Yesterday we were linked from the Yahoo home page as well, for this story by Duncan Riley on Japanese ISPs blocking file sharers (see image above, click for larger view of how the links look). The link went live at 5:45 PM PST as one of the bottom four links in the news box (these send less traffic) and was up through the day. Despite the fact that yesterday was a Saturday (slowest traffic day of the week) and that it was up only 1/4 of the day, we had our highest traffic day ever and over 1,000 comments were left on the post.

While Yahoo Buzz fails in many key (but fixable) ways... this is scary news for Digg because their ecosystem is predicated on driving traffic to the publisher. Digg is successful in large part because blogs embed the Digg widget on every post and content creators submit their own content in the hopes of acquiring free traffic.

If

1. Yahoo Buzz opens itself up to all publishers (my single biggest complaint as I don't understand how a social news site can also be a closed community) 2. And Yahoo allows content from all publishers to reach the front door

We might see users flock to Buzz in hopes of seeing the sorts of traffic that TechCrunch saw... enough to take down the average server and enough to out-muscle anything Digg can provide.
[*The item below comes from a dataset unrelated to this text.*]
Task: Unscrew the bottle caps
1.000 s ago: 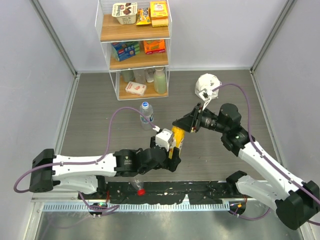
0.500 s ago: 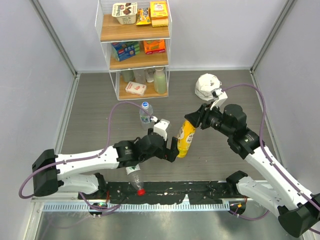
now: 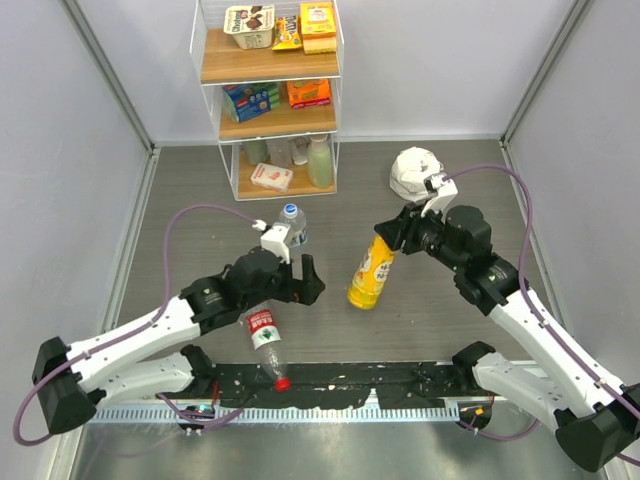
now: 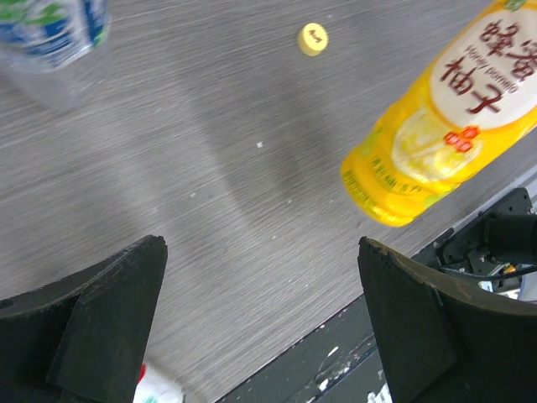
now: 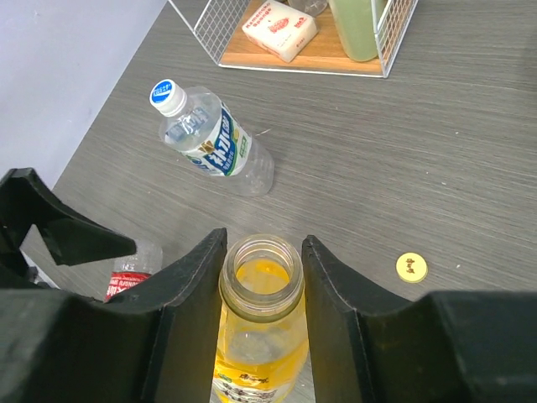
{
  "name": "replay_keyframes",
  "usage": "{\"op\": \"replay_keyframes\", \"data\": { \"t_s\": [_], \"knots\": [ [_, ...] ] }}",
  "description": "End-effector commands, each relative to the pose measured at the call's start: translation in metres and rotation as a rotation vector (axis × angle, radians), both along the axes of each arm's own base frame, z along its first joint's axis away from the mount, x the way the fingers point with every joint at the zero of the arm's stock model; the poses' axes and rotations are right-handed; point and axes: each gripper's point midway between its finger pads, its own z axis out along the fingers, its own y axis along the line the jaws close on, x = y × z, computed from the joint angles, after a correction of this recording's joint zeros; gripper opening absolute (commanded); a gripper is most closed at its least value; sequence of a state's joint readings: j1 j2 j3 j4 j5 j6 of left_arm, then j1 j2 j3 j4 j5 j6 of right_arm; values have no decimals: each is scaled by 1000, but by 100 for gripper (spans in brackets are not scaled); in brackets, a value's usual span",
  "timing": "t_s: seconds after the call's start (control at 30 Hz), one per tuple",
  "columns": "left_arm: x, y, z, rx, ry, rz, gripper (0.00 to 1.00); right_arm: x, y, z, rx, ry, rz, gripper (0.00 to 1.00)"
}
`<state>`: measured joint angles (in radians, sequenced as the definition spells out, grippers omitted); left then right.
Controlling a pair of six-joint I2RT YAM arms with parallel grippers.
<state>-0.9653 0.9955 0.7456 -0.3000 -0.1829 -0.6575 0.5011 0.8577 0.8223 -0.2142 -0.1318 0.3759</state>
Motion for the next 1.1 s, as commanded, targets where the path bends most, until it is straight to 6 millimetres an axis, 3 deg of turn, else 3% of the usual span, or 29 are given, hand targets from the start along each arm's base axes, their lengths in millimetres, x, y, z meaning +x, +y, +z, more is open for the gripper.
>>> {"op": "replay_keyframes", "data": {
  "t_s": [0.0,0.13,0.3,0.43,0.47,0.63,0.73,0.87,1.07],
  "knots": [
    [-9,44,-12,38,36,79,100,12,2,30,31,-103,-12,2],
    [-17,72,-13,36,49,134,100,24,-2,31,21,-111,-66,2],
    [-24,84,-9,5,30,150,100,40,4,25,24,-106,-100,2],
    [-28,76,-9,-36,48,118,100,58,-2,17,-2,-108,-197,2],
    [-29,72,-10,-43,53,105,100,65,-4,26,10,-148,-231,2],
    [-28,56,-13,-59,84,68,100,96,-34,19,-90,-199,-460,2],
    [-26,50,-17,-52,99,53,100,109,-42,30,-94,-263,-533,2],
    [-27,45,-23,-41,129,44,100,124,-56,40,-149,-317,-634,2],
    [-28,48,-24,-34,127,50,100,146,-78,35,-283,-338,-808,2]
  ]
}}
An aside, Yahoo's ability to drive such tremendous traffic from its front door is precisely why they are still a massively valuable company, an under-utilized property and attractive to Microsoft...

A Week Into Yahoo Buzz... Digg Probably Isn't Nervous

Nearly a week after Yahoo Buzz has launched, and I haven't found a compelling reason to do anything more than visit the homepage. I get the sense that this is the overwhelming sentiment and that Digg isn't losing any sleep over the much-hyped Yahoo property.

I have two primary complaints (and numerous others):

1) I am amazed that Buzz launched without allowing publishers (like myself) to post content. This is wrong on so many levels. First, readers don't want to read what is essentially a combined rss feed of Yahoo and USA Today. What makes Digg so enjoyable is it's ability to expose readers to varied and new content.

More importantly, it prevents Buzz's growth from a content and readership perspective. Digg has 'share this' icons / links on millions of blogs and there is a clear incentive for readers and writers to post their content to Digg (get traffic, build community rankings) - without that incentive, Digg would collapse, readers would have less content to browse, and the 'economy of content' collapses.

... And Yahoo has an opportunity to out-muscle Digg by delivering top content-providers more traffic than any other web property (and rumors are that Yahoo is willing to float top articles on Yahoo.com's front door).

Yahoo Buzz

2. Buzz has a few verticals: Sports, World, Video, etc. The verticals are nothing more than a sort order for articles. The top searches module on the right page is consistent on every Buzz page and Obama, Hilary Duff, and Iran (top 3 searches) have no relevance to the Sports category. There are power-users on Digg for each category and there are readers who only visit specific categories - there is no motivation to move beyond the first page on Yahoo Buzz.